Imagem disponível no Google

Névoas


Nas horas tardias que a noite desmaia 
Que rolam na praia mil vagas azuis, 
E a lua cercada de pálida chama 
Nos mares derrama seu pranto de luz, 

Eu vi entre os flocos de névoas imensas, 
Que em grutas extensas se elevam no ar, 
Um corpo de fada - sereno, dormindo, 
Tranquila sorrindo num brando sonhar. 

Na forma de neve - puríssima e nua -
Um raio da lua de manso batia, 
E assim reclinada no túrbido leito 
Seu pálido peito de amores tremia. 

Oh! filha das névoas! das veigas viçosas, 
Das verdes, cheirosas roseiras do céu, 
Acaso rolaste tão bela dormindo, 
E dormes, sorrindo, das nuvens no véu? 

O orvalho das noites congela-te a fronte, 
As orlas do monte se escondem nas brumas, 
E queda repousas num mar de neblina, 
Qual pérola fina no leito de espumas! 

Nas nuas espáduas, dos astros dormentes 
- Tão frio - não sentes o pranto filtrar? 
E as asas, de prata do gênio das noites 
Em tíbios açoites a trança agitar? 

Ai! vem, que nas nuvens te mata o desejo 
De um férvido beijo gozares em vão!... 
Os astros sem alma se cansam de olhar-te, 
Nem podem amar-te, nem dizem paixão! 

E as auras passavam - e as névoas tremiam 
- E os gênios corriam - no espaço a cantar, 
Mas ela dormia tão pura e divina 
Qual pálida ondina nas águas do mar! 

Imagem formosa das nuvens da Ilíria, 
- Brilhante Valquíria - das brumas do Norte, 
Não ouves ao menos do bardo os clamores, 
Envolto em vapores - mais fria que a morte! 

Oh! vem; vem, minh'alma! teu rosto gelado, 
Teu seio molhado de orvalho brilhante, 
Eu quero aquecê-los no peito incendido, 
- Contar-te ao ouvido paixão delirante!... 

Assim eu clamava tristonho e pendido, 
Ouvindo o gemido da onda na praia, 
Na hora em que fogem as névoas sombrias 
- Nas horas tardias que a noite desmaia. 

E as brisas da aurora ligeiras corriam. 
No leito batiam da fada divina... 
Sumiram-se as brumas do vento à bafagem, 
E a pálida imagem desfez-se em - neblina!


Fagundes Varela 



Wilson Martins
Poeta maldito
Jornal do Brasil
3.12.2005
Em nossas letras, Fagundes Varela é figura paradigmática do poeta maldito, numa escala em que, aliás, não eram os poetas tenebrosos que faltavam (Melhores poemas, Sel.

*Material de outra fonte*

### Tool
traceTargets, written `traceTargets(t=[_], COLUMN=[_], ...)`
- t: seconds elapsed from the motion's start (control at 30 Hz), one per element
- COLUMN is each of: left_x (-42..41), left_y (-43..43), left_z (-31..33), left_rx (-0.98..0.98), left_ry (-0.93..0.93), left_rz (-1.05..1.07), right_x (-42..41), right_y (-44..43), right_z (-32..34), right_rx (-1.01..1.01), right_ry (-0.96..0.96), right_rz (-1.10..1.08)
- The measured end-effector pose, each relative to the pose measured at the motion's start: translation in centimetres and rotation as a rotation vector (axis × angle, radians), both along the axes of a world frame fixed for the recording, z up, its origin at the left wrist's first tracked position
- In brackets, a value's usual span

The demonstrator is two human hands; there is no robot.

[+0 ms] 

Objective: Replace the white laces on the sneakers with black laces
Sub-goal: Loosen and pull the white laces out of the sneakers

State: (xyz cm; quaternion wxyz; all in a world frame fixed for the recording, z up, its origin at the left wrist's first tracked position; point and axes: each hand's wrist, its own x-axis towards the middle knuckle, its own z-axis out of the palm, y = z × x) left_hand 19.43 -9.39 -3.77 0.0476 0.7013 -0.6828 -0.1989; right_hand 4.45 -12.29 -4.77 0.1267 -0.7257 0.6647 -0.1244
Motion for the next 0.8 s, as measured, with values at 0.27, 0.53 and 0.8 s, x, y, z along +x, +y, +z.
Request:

Antônio Carlos Secchin. São Paulo: Global, 2005). Em 1861, as Noturnas, seu livro de estréia, continham dez poemas arcaizantes, prolongando a atmosfera byroniana da Academia de São Paulo na geração anterior: “A temática do maldito e do errante, do foragido e desenraizado predomina nesses poucos poemas, escritos no período em que ele ‘escolhia’ existencialmente a sua própria biografia (O foragido, Fragmentos, Sobre um túmulo, Tristeza), descontada a espórtula que pagou à imitação literária e aos lugares-comuns da escola”, observei na História da inteligência brasileira.
Não era, contudo, e à diferença de tantos outros, uma atitude literária ou cacoete romântico: era um destino e uma condenação prometéica. Nas palavras de Antônio Carlos Sechin, “toda a sua vida foi marcada por desencontros, projetos inconclusos, infortúnios. Na vida acadêmica, não conseguiu concluir o curso de Direito (...) na vida afetiva, foi infeliz nos dois casamentos ... dois dos seus filhos morreram antes do primeiro aniversário... dependia financeiramente do pai.. zanzou, bêbado, por lugarejos e fazendas fluminenses, declamando de improviso versos que passaram à tradição oral (...)”.
Nos românticos da geração anterior, o byronismo foi uma extravagância de juventude; ele, chegando “tarde demais num mundo demasiadamente velho”, viveu a frustração de não poder competir em igualdade, menos ainda superar, os marcos que outros haviam plantado antes dele. Sua vida desregrada foi uma vingança, uma reação de ressentimento. Era também uma obsessão obscura: em 1865, prefaciando os Cantos e fantasia, Ferreira de Menezes dizia tratar-se da “ressureição de Álvares de Azevedo”, mas, acrescento por minha conta, ele apresentava sobre o autor adolescente da Lira dos vinte anos a vantagem do amadurecimento emocional e poético. O volume incorporou para sempre à nossa literatura o “Cântico do Calvário”, além de introduzir uma nota nova no lirismo amoroso: a desgraça de uma personalidade anormal, condenada sem esperança à infelicidade e ao sofrimento.
Falecendo em 1875, ele deixou no prelo Anchieta ou O Evangelho nas selvas, tentativa, ao mesmo tempo, de epopéia cristã e reafirmação de fidelidade católica e jesuítica, linha de inspiração que seria retomada por Bittencourt Sampaio, em 1882, com A divina epopéia de João Evangelista, paráfrase evangélica a colocar na mesma estante da paráfrase vareliana da história sagrada. De fato, seus mais de oito mil decassílabos brancos, escreve Antônio Carlos Secchin, “revelam um escritor de grande domínio técnico, embora o imperativo de obediência à narrativa do Novo Testamento acabe freando maiores ímpetos de imaginação, reduzindo o nível do texto a uma mediania algo tediosa ao leitor não particularmente aficionado do assunto”. É o menos que se pode dizer a respeito de um poema mais propenso a desencorajar a fé do que a estimulá-la. Para compô-lo em alto plano poético seria preciso um pensamento poderoso, uma maturidade filosófica e uma inspiração épica que lhe faltavam por completo, idealmente imagináveis na pena de um Antônio Vieira, não na do bem intencionado Anchieta.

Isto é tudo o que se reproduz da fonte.